“Just superstition, I reckon,” was the answer. “But I never yet heard two different hand organs close together on the same day, but what bad luck followed me. I don’t like it, I tell you!”

“This isn’t, necessarily, another hand organ grinder,” remarked Bob as the music came nearer, or, rather the nearer they approached it, for the auto was still progressing.

“Do you mean it could be the same one we heard back at the cabin?” asked Jolly Bill. “That was five miles back. Those dagoes don’t travel that fast.”

“There’s a short trail down Storm Mountain a man can take on foot and beat an auto that has to go by the road,” explained Bob. “Or this man may have been given a lift by some motorist and have started before we did.”

“Yes, I suppose so,” murmured Jolly Bill. “But I’d like to make sure it’s the same one.”

“It is—there he stands,” exclaimed Harry, pointing as they made a turn in the road, and saw the dispenser of music grinding away near a house, out in front of which were several children laughing with delight at the antics of the monkey.

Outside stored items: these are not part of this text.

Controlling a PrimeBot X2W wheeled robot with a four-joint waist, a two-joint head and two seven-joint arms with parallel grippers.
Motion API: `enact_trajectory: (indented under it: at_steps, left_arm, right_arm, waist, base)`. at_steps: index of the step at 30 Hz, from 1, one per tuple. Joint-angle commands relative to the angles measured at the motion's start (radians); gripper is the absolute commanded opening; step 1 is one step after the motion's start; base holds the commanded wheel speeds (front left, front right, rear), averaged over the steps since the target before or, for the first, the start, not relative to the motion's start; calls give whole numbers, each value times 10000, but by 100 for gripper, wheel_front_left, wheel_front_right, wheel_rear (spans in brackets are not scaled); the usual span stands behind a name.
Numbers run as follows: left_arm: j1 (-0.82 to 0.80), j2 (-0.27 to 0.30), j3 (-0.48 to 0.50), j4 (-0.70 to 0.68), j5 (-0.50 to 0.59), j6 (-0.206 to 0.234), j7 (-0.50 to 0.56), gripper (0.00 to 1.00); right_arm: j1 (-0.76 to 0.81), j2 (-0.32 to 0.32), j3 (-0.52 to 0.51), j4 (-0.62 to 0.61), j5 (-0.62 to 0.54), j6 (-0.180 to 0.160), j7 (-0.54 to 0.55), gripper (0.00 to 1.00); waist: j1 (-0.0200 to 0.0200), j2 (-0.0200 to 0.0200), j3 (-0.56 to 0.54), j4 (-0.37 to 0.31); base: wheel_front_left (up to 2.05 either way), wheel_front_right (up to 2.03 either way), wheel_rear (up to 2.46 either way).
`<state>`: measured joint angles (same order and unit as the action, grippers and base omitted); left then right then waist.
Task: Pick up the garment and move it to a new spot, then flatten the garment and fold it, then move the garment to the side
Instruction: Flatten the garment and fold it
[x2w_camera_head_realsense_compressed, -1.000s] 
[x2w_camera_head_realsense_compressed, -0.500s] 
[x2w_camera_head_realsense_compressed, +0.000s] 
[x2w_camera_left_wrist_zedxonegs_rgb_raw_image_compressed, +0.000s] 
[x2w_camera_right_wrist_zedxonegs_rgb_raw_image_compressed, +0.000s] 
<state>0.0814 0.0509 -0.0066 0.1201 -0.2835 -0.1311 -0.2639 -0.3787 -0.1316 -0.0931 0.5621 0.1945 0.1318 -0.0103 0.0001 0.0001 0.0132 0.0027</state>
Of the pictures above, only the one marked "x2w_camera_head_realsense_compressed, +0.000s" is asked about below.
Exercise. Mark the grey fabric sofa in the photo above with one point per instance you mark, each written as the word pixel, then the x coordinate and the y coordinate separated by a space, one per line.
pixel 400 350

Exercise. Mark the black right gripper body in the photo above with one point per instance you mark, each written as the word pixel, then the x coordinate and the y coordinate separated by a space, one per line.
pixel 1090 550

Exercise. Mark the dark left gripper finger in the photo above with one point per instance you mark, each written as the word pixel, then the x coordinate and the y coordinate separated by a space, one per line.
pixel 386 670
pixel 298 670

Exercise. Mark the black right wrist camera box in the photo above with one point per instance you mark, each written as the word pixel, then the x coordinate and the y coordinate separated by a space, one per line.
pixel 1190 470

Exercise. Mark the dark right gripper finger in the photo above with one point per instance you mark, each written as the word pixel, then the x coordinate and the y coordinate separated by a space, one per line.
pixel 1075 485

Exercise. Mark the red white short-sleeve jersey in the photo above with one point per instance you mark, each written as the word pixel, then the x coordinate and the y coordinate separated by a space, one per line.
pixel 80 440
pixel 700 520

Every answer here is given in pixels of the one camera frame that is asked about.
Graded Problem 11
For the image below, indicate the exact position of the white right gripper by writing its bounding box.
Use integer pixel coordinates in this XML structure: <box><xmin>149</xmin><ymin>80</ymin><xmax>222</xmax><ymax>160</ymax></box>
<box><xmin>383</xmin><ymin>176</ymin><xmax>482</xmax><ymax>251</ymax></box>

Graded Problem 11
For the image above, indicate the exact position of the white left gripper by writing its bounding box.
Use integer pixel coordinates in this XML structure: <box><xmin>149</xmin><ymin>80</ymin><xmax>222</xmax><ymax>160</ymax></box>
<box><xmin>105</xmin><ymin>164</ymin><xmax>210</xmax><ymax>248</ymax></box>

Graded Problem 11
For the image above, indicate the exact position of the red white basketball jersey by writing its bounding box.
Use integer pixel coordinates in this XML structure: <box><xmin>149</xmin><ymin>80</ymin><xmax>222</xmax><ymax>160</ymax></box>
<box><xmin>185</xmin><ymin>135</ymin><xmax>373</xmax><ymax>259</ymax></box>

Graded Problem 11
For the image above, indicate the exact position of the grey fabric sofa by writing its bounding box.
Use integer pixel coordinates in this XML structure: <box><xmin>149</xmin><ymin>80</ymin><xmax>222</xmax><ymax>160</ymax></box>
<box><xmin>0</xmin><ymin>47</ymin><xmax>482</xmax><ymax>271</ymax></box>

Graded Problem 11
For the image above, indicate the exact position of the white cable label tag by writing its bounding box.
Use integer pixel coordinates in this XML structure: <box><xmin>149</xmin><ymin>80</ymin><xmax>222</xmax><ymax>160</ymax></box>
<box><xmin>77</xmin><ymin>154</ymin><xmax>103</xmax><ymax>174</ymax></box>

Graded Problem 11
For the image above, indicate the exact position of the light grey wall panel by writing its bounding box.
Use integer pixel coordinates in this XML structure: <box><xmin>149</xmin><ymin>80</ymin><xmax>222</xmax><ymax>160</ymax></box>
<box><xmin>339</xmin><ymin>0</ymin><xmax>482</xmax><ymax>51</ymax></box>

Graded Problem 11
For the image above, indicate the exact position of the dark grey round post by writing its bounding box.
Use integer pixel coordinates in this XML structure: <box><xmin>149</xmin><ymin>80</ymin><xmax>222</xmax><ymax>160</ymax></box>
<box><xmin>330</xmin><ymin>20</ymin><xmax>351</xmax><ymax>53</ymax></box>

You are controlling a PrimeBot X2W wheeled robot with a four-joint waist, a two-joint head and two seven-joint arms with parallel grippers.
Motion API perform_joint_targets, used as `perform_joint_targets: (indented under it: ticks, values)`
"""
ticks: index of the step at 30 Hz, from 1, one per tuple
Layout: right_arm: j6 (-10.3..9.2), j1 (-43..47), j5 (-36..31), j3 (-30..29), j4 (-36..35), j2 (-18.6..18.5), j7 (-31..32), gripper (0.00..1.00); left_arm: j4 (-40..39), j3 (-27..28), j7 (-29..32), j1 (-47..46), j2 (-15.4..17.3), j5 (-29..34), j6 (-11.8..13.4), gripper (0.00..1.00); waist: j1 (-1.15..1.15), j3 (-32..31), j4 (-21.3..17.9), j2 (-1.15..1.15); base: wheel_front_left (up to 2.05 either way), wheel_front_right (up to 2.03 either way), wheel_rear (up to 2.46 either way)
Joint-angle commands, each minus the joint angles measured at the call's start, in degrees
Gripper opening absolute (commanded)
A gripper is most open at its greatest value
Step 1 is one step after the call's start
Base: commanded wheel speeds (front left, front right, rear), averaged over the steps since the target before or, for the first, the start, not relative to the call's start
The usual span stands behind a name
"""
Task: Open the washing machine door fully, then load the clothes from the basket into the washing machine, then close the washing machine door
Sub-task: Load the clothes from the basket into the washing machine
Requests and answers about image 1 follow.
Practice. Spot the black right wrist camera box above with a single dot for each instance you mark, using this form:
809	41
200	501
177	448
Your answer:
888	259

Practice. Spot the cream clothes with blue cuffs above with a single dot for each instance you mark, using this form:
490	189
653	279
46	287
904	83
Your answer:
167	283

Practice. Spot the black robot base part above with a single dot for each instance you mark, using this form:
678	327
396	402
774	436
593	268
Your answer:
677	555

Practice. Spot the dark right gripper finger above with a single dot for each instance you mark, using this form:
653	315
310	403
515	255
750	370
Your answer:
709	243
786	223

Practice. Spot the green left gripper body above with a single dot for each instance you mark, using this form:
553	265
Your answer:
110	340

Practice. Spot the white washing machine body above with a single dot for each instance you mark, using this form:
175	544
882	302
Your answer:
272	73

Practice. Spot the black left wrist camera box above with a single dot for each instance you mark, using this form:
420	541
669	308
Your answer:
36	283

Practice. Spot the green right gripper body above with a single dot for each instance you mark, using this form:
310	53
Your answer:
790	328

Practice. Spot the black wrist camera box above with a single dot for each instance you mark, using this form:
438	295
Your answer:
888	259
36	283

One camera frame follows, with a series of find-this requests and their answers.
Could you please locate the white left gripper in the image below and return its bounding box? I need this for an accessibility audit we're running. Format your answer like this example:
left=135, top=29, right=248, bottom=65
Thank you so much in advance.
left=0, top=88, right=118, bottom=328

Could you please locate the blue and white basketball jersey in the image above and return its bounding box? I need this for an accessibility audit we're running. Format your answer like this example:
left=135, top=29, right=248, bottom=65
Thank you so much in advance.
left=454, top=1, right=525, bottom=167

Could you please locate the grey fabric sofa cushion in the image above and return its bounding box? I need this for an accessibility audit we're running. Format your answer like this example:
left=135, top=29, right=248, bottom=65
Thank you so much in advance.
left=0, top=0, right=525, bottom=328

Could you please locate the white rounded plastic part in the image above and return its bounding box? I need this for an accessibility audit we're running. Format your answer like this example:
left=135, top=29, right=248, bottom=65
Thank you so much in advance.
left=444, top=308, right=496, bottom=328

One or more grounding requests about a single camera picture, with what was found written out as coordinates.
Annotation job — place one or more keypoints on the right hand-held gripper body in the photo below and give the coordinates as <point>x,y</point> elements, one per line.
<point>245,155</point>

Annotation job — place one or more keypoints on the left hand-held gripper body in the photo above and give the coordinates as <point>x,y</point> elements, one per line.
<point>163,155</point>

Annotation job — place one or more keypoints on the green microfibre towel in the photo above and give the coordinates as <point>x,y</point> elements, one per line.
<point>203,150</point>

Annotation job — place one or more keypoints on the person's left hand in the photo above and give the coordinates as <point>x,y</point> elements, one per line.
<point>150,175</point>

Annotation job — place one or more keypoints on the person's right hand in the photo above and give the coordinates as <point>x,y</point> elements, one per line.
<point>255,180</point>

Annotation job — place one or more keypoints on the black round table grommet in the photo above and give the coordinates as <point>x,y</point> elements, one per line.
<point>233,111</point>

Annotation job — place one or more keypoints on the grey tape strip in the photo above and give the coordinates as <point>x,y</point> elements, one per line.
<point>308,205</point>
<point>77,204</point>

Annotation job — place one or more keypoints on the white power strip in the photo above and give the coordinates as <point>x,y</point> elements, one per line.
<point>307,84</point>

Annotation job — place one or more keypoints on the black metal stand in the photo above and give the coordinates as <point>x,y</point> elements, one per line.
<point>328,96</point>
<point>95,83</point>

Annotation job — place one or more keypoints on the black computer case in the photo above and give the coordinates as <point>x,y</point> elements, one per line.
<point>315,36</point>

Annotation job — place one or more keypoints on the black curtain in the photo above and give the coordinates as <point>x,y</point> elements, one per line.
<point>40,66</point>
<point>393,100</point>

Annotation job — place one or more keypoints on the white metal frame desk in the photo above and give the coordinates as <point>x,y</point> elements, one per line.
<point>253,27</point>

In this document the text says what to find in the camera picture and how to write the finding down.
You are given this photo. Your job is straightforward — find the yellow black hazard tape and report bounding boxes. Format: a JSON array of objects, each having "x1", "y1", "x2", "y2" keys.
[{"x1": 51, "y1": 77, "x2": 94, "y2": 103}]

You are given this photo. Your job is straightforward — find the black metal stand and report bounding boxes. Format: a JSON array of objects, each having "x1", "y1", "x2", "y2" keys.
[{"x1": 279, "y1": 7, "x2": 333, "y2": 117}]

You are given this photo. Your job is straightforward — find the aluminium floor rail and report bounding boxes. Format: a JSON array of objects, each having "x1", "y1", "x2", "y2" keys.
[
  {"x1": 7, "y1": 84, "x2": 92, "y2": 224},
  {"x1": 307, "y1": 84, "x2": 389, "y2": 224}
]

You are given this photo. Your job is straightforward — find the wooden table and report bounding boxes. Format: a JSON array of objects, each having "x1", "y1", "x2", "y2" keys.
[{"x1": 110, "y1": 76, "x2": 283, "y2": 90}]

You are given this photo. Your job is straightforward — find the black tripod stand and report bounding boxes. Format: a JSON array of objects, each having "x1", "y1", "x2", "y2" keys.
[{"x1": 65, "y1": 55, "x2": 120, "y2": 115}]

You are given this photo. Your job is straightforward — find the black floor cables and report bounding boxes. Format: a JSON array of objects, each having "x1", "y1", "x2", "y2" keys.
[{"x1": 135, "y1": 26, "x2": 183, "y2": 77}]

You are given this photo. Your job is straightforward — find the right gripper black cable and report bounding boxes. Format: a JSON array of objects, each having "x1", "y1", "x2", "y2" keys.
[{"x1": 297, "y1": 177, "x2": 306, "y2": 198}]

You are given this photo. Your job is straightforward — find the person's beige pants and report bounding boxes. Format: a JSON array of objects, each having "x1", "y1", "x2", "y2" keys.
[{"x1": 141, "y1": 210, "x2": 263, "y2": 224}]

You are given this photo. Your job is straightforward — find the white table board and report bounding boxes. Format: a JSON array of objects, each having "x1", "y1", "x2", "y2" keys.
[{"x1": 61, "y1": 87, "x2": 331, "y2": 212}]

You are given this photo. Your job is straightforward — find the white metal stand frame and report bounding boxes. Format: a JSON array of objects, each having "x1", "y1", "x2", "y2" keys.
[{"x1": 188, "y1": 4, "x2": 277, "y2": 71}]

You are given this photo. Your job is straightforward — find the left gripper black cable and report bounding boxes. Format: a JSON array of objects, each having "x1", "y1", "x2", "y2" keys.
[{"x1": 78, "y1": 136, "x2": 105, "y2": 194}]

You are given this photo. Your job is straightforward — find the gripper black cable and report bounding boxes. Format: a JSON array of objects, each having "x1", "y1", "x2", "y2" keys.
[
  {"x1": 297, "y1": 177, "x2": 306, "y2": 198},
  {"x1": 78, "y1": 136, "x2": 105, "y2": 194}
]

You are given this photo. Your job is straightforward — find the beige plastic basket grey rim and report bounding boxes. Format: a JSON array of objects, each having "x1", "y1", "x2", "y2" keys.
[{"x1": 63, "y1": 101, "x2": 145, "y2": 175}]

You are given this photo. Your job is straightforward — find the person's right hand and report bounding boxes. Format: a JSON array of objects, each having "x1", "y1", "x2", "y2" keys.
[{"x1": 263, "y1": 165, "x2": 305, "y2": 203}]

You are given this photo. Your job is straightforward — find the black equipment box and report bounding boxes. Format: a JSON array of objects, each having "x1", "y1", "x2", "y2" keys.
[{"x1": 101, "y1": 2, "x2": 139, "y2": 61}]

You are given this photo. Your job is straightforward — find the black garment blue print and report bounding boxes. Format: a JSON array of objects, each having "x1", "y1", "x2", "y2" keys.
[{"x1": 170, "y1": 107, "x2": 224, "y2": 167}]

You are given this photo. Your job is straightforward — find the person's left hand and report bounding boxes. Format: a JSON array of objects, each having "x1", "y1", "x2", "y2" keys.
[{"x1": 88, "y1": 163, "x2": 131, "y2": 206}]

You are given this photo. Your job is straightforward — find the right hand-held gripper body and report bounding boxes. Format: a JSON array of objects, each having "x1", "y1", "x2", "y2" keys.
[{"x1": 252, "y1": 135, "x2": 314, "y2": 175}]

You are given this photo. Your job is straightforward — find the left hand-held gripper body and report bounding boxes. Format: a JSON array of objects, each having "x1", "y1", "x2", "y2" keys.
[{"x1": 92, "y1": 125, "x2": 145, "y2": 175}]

Jolly Bill stared hard at the organ grinder as Bob’s flivver passed him, and it may be said that the grinder also favored the party in the car with a searching glance. However, it appeared to be more of curiosity than anything else, for the man turned aside and called to his monkey, yanking on the long string that was fastened to the collar on the neck of the simian.

“Yes, it’s the same one all right,” murmured Jolly Bill, as they left him behind. “The same one—I’m glad of it.”

He seemed to be brooding over something not connected with the matter in hand, and it was not until Harry made a remark that he took up the telling of the tale.

“Why did you leave any of the gold on the South Sea island?” the lad wanted to know.